Security

Clients access Service Bus resources by presenting an access token. The token specifies the URI to be accessed and an expiry time of the token.

Note

The Service Bus Namespace owner account (RootManageSharedAccessKey) should not be shared or embedded in code. This is a highly privileged account that gives rights to delete and create Azure artifacts and should only be used for administrative tasks.

There are two options available for clients to be authenticated to allow access to the Service Bus:

  • Shared Access Signature (SAS): This provides authentication using a shared key configured on the namespace or on a Service Bus entity (Queues, Topics, and Subscriptions) with specific rights for listening, sending, or managing. The key is then used to generate a SAS token, which the client uses to authenticate with the Service Bus.
  • Access Control Service (ACS): This provides identity federation with various providers. To access the Service Bus entities, the client requests a Simple Web Token (SWT) from the ACS. The token is then sent with every request to the Service Bus.

Note

The Azure Service Bus product team has recommended to use SAS tokens whenever possible as it provides more granular level of control to resources.

While creating a Service Bus Queue using the Azure portal, the only available authentication option is SAS. To use ACS, you will need to use the following Azure PowerShell command to create the namespace and associated ACS artifacts:

New-AzureSBNamespace <namespaceName> "<Region>" -CreateACSNamespace $true  

More information on this can be found at: https://msdn.microsoft.com/en-us/library/azure/dn170478.aspx.
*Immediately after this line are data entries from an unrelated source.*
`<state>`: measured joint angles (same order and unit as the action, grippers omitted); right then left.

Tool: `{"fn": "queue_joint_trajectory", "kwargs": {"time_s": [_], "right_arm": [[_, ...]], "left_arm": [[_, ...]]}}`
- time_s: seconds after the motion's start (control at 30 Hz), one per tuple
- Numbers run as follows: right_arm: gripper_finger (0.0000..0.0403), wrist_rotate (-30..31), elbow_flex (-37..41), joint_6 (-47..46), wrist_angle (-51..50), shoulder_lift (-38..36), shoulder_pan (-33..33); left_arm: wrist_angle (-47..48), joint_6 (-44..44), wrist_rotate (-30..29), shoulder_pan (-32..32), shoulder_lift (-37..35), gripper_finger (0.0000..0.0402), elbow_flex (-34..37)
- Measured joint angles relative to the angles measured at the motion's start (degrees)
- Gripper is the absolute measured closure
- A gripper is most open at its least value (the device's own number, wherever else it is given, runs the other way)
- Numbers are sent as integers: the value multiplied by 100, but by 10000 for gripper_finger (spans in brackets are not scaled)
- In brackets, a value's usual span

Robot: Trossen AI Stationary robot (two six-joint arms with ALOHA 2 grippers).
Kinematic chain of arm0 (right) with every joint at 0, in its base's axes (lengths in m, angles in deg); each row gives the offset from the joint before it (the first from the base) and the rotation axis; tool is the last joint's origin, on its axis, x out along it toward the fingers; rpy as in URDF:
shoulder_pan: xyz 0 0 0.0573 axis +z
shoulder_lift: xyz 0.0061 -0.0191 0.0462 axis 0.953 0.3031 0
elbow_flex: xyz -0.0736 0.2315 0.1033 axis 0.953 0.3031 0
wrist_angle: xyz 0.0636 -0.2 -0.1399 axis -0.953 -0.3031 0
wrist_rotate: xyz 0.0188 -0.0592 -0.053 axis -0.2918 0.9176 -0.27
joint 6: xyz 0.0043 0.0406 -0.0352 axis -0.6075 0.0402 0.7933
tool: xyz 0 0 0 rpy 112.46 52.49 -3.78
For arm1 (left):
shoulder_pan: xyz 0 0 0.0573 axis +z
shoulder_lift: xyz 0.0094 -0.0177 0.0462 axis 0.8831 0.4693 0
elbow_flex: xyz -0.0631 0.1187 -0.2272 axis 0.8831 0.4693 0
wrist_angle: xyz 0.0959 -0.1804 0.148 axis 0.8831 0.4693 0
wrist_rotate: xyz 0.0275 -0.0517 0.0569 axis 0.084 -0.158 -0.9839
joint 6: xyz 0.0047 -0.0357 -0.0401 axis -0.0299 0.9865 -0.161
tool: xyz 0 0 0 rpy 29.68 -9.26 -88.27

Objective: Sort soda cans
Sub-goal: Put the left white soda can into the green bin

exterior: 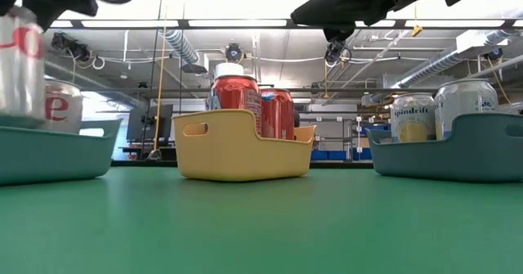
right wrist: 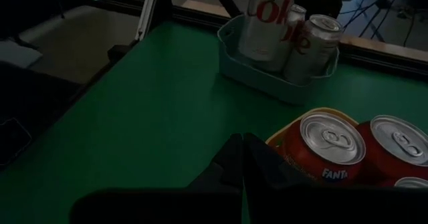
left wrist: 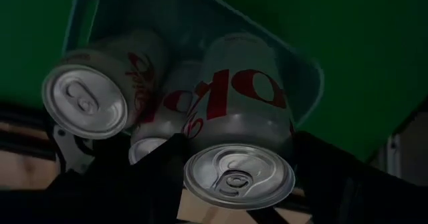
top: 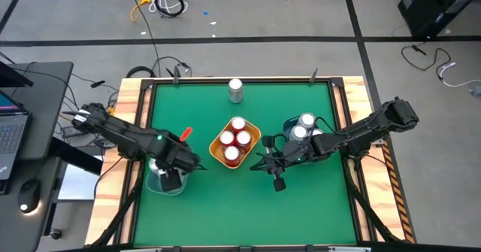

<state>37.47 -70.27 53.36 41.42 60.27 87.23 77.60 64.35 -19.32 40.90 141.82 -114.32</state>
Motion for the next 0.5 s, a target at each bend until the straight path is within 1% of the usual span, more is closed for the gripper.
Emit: {"fn": "queue_joint_trajectory", "kwargs": {"time_s": [0.17,0.4,0.5], "right_arm": [[402,-1,1,4,-1,0,0],[402,-3,0,-7,-3,0,0],[402,-3,0,-7,-7,0,0]], "left_arm": [[5,17,3,-1,9,162,202],[36,137,311,-6,82,164,222],[15,137,294,-8,144,165,224]]}}
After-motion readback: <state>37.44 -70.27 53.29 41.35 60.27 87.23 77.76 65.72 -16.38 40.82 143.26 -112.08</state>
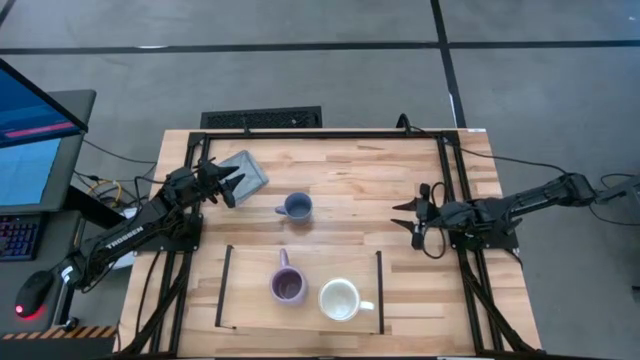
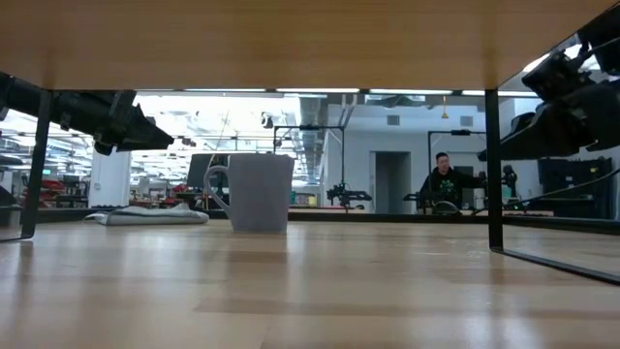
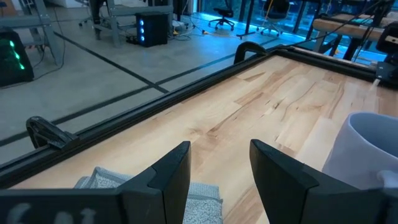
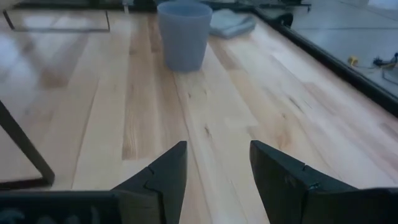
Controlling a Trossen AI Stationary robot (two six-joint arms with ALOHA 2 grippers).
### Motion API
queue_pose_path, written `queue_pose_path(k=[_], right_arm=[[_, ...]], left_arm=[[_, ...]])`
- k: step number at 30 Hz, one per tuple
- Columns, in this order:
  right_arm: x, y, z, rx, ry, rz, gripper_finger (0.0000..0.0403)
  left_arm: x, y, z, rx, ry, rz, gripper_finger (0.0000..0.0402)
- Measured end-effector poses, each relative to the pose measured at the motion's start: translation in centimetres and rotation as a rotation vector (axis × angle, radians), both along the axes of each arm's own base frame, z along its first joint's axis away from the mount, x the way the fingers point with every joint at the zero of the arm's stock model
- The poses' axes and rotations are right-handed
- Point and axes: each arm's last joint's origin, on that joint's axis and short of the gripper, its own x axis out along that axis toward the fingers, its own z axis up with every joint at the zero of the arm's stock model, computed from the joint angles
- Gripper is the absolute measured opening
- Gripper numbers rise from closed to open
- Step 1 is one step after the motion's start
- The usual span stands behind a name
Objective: Stack small to large cups/mugs on shelf
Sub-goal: Put the blue mug on the shelf
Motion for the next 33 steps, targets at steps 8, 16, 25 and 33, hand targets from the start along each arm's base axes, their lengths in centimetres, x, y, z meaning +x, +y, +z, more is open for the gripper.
queue_pose_path(k=[8, 16, 25, 33], right_arm=[[0.02, -0.06, -0.04, -0.007, -0.010, -0.001, 0.0196], [0.01, -0.06, -0.09, -0.028, -0.001, 0.008, 0.0196], [0.00, -0.06, -0.09, -0.063, 0.008, 0.021, 0.0196], [0.01, -0.06, -0.10, -0.063, 0.009, 0.021, 0.0196]], left_arm=[[0.00, 0.00, 0.00, 0.000, 0.000, 0.000, 0.0156], [0.10, -0.07, 0.19, 0.007, -0.021, -0.041, 0.0156], [0.50, -0.57, 0.90, -0.011, -0.126, -0.259, 0.0156], [0.62, -0.97, 0.76, -0.119, -0.163, -0.381, 0.0156]])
Service Bus provides the following three types of access rights that can be assigned to shared access policies:

  • Listen: This is receiving messages from the queue
  • Send: This is sending messages to the queue
  • Manage: This allows creating, changing, or deleting entities

Handling service bus subscription security

When setting up subscriptions (which will be explained in the upcoming sections), you cannot implement authorization policies on the subscription queue, only on the topic itself. To work around this scenario, you can provision a service bus queue for each subscription and then set authorization policies on these queues.

Using the auto-forwarding feature on a queue or subscription, you set the ForwardTo property to the other queue that has the authorization polices applied. When a message arrives in the subscription queue, it will be automatically forwarded to the queue defined in the ForwardTo property. Only consumers with the Listen policy will then be allowed to read the messages.

Note

Auto-forwarding a message from one queue to another will be billed as another billable operation.